* Data extract:
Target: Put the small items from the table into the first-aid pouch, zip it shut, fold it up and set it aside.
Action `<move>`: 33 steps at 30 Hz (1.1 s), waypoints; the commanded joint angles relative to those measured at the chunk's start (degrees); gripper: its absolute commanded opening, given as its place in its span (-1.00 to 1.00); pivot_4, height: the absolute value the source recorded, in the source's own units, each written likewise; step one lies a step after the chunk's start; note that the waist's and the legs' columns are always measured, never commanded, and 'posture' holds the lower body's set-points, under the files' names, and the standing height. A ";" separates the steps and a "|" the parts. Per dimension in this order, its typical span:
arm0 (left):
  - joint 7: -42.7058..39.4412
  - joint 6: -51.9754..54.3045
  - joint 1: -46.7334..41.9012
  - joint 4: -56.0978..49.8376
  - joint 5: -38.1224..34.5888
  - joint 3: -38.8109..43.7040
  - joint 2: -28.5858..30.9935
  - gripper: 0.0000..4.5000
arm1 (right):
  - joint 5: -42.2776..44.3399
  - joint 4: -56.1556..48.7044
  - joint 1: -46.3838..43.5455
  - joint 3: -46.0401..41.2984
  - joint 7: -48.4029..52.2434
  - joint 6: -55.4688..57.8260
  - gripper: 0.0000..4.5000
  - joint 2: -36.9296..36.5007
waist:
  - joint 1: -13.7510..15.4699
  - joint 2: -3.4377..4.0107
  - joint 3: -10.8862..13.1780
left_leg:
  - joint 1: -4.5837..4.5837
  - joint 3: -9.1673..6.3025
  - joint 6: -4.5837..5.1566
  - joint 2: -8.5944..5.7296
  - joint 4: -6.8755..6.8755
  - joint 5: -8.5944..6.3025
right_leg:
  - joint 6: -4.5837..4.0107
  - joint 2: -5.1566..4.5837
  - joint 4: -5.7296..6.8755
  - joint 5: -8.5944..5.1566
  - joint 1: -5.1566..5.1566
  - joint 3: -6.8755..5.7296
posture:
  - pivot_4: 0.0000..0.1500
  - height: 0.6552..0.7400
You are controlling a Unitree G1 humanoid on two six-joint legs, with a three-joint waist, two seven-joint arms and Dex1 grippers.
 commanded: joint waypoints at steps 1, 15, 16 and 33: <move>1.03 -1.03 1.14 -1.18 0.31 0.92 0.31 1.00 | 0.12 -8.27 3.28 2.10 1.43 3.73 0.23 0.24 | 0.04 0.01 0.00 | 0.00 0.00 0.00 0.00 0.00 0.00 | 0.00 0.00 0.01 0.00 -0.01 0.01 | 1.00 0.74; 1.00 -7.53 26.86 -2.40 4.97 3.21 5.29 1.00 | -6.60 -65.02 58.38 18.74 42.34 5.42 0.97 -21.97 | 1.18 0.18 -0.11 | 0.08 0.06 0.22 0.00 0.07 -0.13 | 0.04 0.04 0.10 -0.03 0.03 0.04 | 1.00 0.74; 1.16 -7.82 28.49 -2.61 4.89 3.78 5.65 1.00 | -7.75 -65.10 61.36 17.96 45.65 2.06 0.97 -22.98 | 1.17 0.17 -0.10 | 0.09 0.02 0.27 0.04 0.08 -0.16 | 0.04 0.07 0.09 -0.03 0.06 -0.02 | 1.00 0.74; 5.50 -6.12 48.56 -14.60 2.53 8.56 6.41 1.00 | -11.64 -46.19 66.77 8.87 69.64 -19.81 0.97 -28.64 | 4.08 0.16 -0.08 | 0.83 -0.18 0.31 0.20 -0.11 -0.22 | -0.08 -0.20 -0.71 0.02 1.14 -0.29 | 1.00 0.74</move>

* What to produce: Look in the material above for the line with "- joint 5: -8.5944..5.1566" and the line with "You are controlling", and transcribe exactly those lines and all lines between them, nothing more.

* Answer for this exercise:
  - joint 5: -8.5944..5.1566
  - joint 1: -5.1566..5.1566
  - joint 3: -6.8755..5.7296
posture:
  - pivot_4: 0.0000..0.1500
  - height: 0.6552..0.7400
You are controlling a Unitree G1 humanoid on two six-joint legs, with a three-joint waist, two seven-joint arms and Dex1 grippers.

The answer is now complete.